東大,帯電したコロイド泳動での溶液流動の役割解明

東京大学の研究グループは,コロイド溶液の流動を計算可能な独自のシミュレーションを用いて,電場下で正負に帯電したコロイドが泳動する際,溶液の流動が果たす役割を明らかにした(ニュースリリース)。

コロイド溶液は,コロイドや溶液の状態を容易に調整可能なため,基礎学理の観点だけでなく,実用面からも注目されている。また,コロイドのサイズは,光の波長(数百nm)と同程度になりうるため,光を反射させたり閉じ込めたりする,フォトニックデバイスへの応用も期待されている。

このようなデバイス作成にあたっては,正と負に帯電したコロイドを混合し,会合させることで結晶を作ることが重要。しかし,さまざまに帯電したコロイドの運動・構造化をシミュレーションで予測する際,電場下でコロイドが泳動し,溶液がどのように流れるのかを計算するには多大な計算コストが必要になる。

そのため従来は,主に計算コストを下げるために,コロイドの運動のみに着目し,溶液の流動は考慮されてこなかった。しかしながら近年,コロイドの構造形成には溶液の流動が重要な役割を果たすことが明らかになってきている。

研究グループはこの問題に対処すべく,正負それぞれに帯電したコロイドが分散した溶液の電場応答をシミュレーションした。FPD法と呼ばれる独自のシミュレーション手法により,溶媒の流動を伴うコロイドの泳動を計算し,流動を考慮しない従来のシミュレーションとの比較を行なった。

その結果,流動を考慮しない従来のシミュレーションでは,コロイドは,複数の帯に分かれた構造を形成するのに対し,溶液の流動を取り入れたシミュレーションでは,コロイドが3次元ネットワーク状につながったゲル構造ができることを発見した。
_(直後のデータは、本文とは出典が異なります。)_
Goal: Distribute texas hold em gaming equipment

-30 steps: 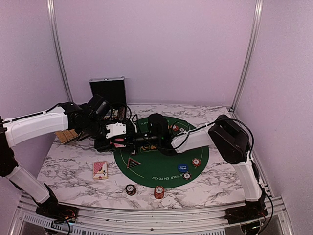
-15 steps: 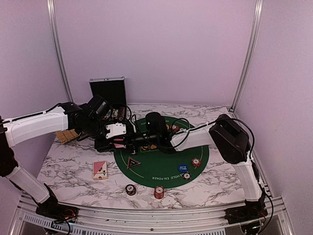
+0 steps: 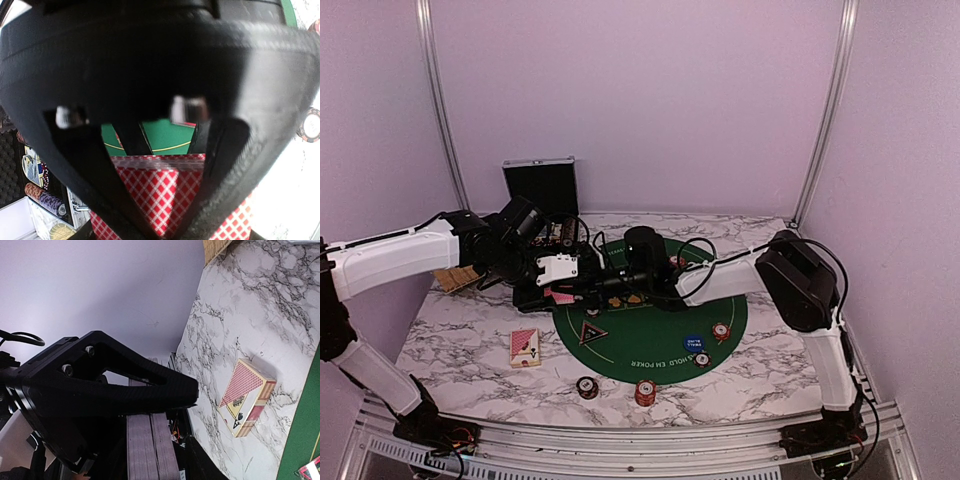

電場がかかっている時,正負のコロイドは逆方向に運動しようとすうるが,その際,コロイド間に溶媒が流れ込むことでその運動が劇的に遅くなることが,ゲル構造を形成する要因であることを明らかにした。これは従来認識されていなかった効果であり,この流れを「逆スクイーズ流れ」と命名した。

今回のように,電場下でのコロイドの安定な構造が,流動の有無によって変化してしまうという結果は,他に類を見ない新しい結果。溶液の流動を利用してコロイドの安定な構造を制御することは,たとえば,光を反射させたり閉じ込めたりするフォトニックデバイスの機能の制御が期待されるなど,幅広い展開が期待されるとしている。